Mereka merasa jika hidup pada zaman Rasulullah SAW –karena terdorong idealismenya yang tinggi, menganggap dan menggambarkan sejarah Islam masa silam dengan gambaran yang sangat indah– niscaya akan lebih mudah untuk mencapai keinginan yang sederhana itu.
Namun, ini adalah zaman ketika dunia sudah menjadi satu kubangan. Dunia yang penuh tipuan, meskipun dunia tidak pernah menipu kita. Bahkan sebaliknya, justru kitalah yang ’’menipu” dunia. Dunia dengan kenyataan masa kini yang penuh kezaliman, kebiadaban, ketidakadilan dalam berbagai bidang, kebejatan, dekadensi moral atau akhlak yang sering dipertontonkan, diperlakukan kolaborasi para penguasa sebagai pejabat negara (umaro) serta institusi penegak hukum dan pengusaha, baik dari konglomerat pribumi maupun nonpribumi, khususnya kelompok taipan Tiongkok kepada masyarakat (baca: rakyat) suatu negeri. Bahkan, tiga golongan manusia ini dengan sifat superioritas dan innocent yang melekat erat menjadi satu kesatuan dalam dirinya. Merasa bangga bila ’’dunia” mereka dipublikasikan secara vulgar melalui media cetak atau elektronik.

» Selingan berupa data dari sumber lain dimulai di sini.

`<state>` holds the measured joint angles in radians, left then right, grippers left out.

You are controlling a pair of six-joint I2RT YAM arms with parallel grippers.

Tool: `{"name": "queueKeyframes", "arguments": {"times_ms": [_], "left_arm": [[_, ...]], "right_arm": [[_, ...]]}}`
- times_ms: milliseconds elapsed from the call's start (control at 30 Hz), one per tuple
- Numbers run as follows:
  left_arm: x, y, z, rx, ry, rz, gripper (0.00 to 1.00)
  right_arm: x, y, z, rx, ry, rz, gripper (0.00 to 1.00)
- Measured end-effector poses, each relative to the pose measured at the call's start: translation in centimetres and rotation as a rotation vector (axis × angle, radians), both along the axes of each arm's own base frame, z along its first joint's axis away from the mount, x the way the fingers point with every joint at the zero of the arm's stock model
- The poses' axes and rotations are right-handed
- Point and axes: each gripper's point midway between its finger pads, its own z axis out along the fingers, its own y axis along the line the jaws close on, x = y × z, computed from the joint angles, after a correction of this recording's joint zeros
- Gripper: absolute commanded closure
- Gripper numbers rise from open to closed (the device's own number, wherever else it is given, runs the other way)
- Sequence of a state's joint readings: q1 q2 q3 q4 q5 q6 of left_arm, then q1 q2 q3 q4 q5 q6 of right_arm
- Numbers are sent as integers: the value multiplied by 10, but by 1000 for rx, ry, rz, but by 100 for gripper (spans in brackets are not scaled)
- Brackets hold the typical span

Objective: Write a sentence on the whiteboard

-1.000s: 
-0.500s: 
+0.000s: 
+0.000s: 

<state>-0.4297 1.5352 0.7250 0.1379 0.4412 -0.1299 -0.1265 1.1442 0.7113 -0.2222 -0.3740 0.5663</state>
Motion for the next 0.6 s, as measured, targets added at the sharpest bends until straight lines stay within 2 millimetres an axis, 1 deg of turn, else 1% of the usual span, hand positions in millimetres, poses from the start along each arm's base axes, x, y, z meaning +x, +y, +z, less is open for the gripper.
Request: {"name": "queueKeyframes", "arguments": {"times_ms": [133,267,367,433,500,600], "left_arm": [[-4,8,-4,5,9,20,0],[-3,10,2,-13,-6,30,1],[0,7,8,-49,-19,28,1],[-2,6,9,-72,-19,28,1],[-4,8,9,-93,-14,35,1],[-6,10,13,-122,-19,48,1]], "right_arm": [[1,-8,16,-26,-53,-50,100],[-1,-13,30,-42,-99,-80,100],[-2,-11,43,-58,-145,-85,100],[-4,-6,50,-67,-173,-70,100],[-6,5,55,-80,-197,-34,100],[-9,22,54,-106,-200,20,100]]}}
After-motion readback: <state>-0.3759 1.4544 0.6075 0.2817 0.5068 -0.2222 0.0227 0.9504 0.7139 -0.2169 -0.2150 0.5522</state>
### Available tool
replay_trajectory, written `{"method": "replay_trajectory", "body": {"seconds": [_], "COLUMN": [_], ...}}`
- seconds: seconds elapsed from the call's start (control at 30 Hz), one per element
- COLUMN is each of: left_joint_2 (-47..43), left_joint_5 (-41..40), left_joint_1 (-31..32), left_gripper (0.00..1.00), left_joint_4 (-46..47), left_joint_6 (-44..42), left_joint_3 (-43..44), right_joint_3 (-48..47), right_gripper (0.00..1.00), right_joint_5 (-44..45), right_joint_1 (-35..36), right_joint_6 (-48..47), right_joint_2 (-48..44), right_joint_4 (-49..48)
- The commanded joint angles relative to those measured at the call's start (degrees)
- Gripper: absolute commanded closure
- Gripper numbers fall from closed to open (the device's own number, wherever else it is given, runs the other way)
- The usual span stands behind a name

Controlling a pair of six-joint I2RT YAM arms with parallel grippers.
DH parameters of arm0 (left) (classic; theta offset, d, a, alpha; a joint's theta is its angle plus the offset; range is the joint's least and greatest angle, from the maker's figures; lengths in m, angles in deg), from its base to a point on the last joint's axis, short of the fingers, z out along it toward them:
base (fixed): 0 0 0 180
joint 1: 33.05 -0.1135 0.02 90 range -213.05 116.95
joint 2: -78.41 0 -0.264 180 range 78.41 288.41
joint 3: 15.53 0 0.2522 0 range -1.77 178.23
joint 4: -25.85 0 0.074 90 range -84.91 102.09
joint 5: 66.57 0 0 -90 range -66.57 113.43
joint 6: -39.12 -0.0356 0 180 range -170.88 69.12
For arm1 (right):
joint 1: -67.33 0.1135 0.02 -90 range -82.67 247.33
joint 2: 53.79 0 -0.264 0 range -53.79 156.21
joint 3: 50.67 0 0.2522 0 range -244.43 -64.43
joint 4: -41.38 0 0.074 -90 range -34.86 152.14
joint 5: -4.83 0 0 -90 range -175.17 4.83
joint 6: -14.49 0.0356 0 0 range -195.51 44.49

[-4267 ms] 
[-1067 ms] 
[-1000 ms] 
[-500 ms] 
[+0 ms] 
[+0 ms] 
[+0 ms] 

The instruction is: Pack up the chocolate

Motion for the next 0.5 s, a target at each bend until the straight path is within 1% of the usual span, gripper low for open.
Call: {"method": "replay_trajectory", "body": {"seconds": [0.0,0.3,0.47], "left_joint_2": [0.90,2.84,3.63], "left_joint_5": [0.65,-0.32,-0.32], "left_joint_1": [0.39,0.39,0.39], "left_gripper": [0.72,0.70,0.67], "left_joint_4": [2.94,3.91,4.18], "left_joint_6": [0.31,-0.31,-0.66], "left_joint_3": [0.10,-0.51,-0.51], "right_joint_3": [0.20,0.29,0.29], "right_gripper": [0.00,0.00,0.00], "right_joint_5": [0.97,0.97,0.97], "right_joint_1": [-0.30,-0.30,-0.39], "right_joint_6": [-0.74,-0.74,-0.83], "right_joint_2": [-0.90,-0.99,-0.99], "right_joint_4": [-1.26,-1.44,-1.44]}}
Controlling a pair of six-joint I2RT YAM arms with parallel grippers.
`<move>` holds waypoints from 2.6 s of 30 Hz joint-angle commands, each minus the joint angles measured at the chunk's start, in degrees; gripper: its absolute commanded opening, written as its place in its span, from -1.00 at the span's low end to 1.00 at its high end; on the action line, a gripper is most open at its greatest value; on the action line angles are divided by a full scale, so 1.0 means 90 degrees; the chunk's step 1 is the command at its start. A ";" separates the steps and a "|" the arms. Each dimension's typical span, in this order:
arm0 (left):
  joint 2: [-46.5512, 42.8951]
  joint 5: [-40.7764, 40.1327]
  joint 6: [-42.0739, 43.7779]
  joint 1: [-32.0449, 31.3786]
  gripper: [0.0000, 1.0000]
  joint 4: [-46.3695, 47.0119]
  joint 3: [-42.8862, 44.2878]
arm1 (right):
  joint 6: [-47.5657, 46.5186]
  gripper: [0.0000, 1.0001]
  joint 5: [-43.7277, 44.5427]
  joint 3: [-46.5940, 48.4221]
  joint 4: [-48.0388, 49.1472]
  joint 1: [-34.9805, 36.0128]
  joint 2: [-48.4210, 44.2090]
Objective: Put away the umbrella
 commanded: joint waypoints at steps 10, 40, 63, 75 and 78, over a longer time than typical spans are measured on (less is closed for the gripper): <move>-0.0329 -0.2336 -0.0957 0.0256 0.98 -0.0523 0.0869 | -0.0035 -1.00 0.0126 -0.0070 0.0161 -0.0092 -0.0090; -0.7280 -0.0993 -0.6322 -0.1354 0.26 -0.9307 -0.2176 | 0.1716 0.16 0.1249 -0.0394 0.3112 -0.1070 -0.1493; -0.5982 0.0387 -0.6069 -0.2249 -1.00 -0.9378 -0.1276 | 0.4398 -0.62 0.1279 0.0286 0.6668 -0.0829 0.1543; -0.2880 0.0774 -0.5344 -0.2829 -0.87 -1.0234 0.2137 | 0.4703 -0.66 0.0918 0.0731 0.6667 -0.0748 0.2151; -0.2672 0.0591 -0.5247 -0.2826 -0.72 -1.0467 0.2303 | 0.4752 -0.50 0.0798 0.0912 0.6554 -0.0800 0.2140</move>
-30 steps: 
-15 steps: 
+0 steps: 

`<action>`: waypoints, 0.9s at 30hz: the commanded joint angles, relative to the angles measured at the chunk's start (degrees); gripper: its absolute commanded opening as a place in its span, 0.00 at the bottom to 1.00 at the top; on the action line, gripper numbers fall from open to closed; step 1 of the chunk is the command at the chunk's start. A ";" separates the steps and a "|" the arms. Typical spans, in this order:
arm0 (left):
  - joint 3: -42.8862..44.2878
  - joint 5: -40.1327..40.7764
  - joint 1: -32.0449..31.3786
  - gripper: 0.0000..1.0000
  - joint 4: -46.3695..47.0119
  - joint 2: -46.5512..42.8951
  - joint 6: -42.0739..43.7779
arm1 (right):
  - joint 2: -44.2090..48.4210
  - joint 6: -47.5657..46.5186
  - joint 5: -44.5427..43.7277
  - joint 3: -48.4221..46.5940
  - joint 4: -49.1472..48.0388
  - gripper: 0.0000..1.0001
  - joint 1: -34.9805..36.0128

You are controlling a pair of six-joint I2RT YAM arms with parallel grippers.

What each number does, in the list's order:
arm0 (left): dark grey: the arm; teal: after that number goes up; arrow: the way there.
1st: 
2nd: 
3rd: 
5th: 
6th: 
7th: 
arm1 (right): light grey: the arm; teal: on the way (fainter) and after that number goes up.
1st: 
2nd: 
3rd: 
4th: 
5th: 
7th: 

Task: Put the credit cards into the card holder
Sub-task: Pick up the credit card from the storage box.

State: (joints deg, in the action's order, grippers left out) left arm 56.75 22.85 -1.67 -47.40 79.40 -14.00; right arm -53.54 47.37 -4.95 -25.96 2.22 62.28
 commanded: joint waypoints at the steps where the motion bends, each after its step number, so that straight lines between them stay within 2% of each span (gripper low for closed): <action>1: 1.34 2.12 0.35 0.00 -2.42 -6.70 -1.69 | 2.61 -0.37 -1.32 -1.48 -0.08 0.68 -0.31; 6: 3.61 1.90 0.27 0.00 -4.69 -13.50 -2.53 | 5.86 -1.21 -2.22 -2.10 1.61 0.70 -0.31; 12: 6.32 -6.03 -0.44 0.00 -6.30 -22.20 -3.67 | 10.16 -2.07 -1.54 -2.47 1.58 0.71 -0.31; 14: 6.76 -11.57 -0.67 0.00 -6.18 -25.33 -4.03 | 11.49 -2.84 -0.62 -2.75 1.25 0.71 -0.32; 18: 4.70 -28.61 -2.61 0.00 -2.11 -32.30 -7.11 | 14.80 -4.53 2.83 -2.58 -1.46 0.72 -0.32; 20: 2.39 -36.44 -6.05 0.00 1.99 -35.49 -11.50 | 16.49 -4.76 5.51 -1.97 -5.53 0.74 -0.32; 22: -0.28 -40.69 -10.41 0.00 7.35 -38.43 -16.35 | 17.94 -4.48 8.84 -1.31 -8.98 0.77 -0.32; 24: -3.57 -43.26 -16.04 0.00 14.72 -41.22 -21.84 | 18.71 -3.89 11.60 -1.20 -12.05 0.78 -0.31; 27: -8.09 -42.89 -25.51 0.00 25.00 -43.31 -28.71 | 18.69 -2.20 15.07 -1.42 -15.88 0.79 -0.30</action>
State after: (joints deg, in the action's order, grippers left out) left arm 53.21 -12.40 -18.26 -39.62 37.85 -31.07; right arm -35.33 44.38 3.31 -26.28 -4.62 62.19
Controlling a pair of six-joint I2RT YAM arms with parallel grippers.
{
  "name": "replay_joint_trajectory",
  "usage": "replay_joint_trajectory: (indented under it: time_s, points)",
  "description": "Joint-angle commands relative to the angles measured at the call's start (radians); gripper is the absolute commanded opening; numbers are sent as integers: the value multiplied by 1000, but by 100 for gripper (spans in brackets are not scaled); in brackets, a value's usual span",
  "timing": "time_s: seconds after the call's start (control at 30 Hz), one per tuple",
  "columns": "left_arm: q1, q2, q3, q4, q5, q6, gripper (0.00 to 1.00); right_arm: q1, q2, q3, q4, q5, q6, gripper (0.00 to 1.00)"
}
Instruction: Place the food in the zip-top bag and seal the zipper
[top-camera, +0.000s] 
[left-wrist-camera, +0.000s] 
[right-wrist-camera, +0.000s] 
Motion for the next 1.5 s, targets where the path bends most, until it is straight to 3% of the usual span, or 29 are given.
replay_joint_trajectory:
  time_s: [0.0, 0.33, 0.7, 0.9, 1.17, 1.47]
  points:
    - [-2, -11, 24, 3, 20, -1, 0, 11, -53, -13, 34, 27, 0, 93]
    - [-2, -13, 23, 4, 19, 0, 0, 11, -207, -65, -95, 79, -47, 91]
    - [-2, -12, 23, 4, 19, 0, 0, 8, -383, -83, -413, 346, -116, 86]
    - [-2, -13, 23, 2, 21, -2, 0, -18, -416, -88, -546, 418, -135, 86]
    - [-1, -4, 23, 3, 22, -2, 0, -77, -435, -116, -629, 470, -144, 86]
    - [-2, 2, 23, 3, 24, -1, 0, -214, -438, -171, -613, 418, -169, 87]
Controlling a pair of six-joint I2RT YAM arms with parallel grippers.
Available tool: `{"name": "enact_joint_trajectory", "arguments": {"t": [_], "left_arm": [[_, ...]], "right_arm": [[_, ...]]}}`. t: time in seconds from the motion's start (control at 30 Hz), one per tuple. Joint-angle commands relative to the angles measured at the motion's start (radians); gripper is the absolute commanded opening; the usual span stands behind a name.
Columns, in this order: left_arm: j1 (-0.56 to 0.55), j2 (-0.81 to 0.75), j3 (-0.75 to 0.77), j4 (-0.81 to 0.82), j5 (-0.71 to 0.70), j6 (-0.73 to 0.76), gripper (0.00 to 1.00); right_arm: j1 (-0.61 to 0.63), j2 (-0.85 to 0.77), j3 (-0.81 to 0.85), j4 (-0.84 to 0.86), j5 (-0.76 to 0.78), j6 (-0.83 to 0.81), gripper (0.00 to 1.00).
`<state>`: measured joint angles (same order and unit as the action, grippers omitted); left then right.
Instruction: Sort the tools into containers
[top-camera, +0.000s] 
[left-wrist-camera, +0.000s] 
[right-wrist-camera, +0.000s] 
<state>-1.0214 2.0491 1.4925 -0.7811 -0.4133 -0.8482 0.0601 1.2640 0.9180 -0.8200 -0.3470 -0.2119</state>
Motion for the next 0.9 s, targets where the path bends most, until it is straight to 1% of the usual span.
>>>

Manakala erosi kepribadian sudah semakin menggerogoti kekuatan hidup, jutaan orang akan hidup tanpa nama, tanpa pakaian, tanpa makan, dan tanpa tempat tinggal. Mereka hidup berkeliaran tanpa arah tujuan yang pasti dan tidak konkret. Kecuali selama ini orang-orang itu hanya menumpang pakaian, makan, rumah, tidur, dan mendompleng ’’kebesaran” nama orang tuanya sebagai nama jatidirinya yang palsu. Nampaknya, hidup tak butuh apa-apa selain kejayaan orang tuanya pada masa lalu yang dibangga-banggakan, sehingga orang-orang itu bisa bercerita bahwa mereka adalah keturunan si Anu. Keturunan adalah senjata, tameng, dan fasilitas yang dapat digunakan untuk menghirup zat asam meski dapat disedot secara gratis. Bahkan terhadap segala sesuatu yang dibagikan secara cuma-cuma pun, seperti pembagian sembako, kompor gas, uang BLT, kupon zakat fitrah dan daging kurban, kawin dan khitanan massal, kesehatan gratis, serta lain-lain, orang-orang ini harus menyebut silsilah keturunannya. Sebab, keturunan dapat ditafsirkan sebagai simbol kebesaran serta kekuasaan yang langgeng dan berlanjut dalam kurun waktu jangka panjang bagi mereka yang merasa berasal dari keturunan orang besar, berkuasa, dan kaya raya. Meskipun orang-orang tersebut hidupnya sendiri tak pernah menjadi besar, tak pernah berkuasa, dan melarat. Sebenarnya keturunan yang mereka agungkan itu bertujuan mengintimidasi dan menindas kaum proletarian agar mereka lebih berpeluang untuk memperoleh berbagai fasilitas kehidupan di negaranya sebatas untuk kepentingan pribadi dan kelompoknya. Simbol keturunan dapat membentuk opini mereka untuk menjadikan golongan mereka menjadi kaum tirani.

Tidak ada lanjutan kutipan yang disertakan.